» **WHAT IS REQUIRED**:
Copy out each line of the data below in which the string "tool" appears.

» **DATA SEGMENT**:
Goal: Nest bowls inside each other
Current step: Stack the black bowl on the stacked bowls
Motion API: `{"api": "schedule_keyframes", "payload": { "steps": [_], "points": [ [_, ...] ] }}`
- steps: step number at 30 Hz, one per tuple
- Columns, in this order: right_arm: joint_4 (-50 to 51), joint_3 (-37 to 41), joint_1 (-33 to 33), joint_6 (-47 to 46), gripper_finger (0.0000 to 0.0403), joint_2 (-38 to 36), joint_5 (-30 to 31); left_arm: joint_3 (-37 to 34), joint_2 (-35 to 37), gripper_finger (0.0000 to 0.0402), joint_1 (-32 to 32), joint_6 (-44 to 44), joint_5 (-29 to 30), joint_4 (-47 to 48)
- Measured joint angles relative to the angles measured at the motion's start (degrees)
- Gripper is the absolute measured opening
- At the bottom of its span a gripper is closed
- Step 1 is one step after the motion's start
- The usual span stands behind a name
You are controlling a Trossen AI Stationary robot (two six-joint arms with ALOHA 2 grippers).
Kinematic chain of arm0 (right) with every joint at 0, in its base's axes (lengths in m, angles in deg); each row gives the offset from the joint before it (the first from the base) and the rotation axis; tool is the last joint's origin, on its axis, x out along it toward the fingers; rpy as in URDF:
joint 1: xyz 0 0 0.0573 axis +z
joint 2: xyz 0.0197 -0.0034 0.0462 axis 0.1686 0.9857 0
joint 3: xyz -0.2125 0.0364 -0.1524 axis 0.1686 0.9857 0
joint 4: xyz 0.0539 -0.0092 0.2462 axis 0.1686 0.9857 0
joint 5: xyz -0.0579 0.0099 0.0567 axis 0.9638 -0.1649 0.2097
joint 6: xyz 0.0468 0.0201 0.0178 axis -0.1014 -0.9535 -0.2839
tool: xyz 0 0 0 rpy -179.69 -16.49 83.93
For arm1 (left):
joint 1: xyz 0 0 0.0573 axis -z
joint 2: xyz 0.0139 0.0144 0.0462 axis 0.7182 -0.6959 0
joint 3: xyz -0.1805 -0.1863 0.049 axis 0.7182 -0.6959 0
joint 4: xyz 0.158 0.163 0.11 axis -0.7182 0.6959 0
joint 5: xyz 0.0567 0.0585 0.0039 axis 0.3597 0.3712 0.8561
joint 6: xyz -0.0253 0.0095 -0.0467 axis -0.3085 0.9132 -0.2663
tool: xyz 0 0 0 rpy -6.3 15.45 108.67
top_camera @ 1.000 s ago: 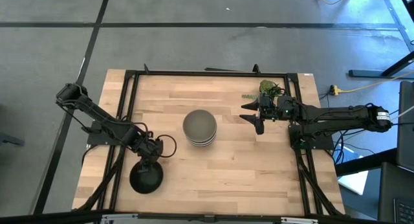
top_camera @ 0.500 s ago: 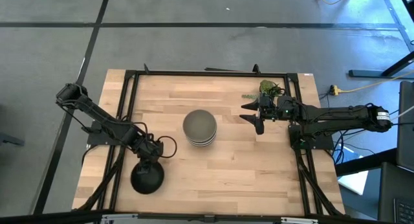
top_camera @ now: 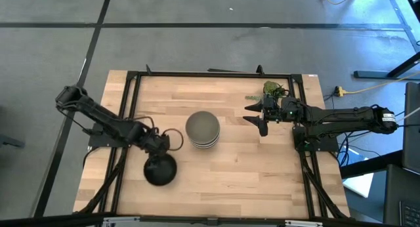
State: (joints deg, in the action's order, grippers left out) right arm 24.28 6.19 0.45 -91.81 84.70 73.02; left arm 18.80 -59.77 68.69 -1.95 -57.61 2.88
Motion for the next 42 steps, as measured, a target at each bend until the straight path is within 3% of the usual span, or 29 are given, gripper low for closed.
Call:
{"api": "schedule_keyframes", "payload": {
  "steps": [4, 12, 17, 21, 26, 31, 42],
  "points": [
    [0.0, 0.0, 0.0, -0.7, 0.0248, 0.0, 0.0, 0.0, 1.3, 0.0002, -5.3, 4.5, 4.0, -2.1],
    [-0.1, 0.0, 0.0, -1.7, 0.0248, 0.0, 0.0, 3.8, 11.0, 0.0002, -13.2, 16.6, 4.0, -4.2],
    [-0.2, 0.0, 0.0, -1.7, 0.0248, 0.0, 0.0, 9.8, 19.1, 0.0002, -17.3, 19.3, 4.1, -5.6],
    [-0.3, 0.0, 0.0, -1.6, 0.0248, 0.0, 0.0, 16.7, 20.4, 0.0002, -20.2, 18.3, 9.0, -8.8],
    [-0.7, 0.0, 0.0, -1.6, 0.0248, 0.0, 0.0, 23.4, 16.0, 0.0002, -23.6, 20.0, 9.0, -8.5],
    [-2.0, 0.0, 0.0, -1.7, 0.0248, 0.0, 0.0, 27.3, 8.0, 0.0002, -27.4, 21.2, 2.0, -7.0],
    [-1.9, 0.0, 0.1, -3.2, 0.0248, 0.0, -1.4, 37.9, -11.3, 0.0002, -33.2, 22.5, -3.6, 7.2]
  ]
}}
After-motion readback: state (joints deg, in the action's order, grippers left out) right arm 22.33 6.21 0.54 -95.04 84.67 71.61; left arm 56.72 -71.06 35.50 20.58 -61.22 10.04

» **RESULT**:
Kinematic chain of arm0 (right) with every joint at 0, in its base's axes (lengths in m, angles in deg); each row gives the offset from the joint before it (the first from the base) and the rotation axis; tool is the last joint's origin, on its axis, x out along it toward the fingers; rpy as in URDF:
tool: xyz 0 0 0 rpy -179.69 -16.49 83.93
tool: xyz 0 0 0 rpy -6.3 15.45 108.67

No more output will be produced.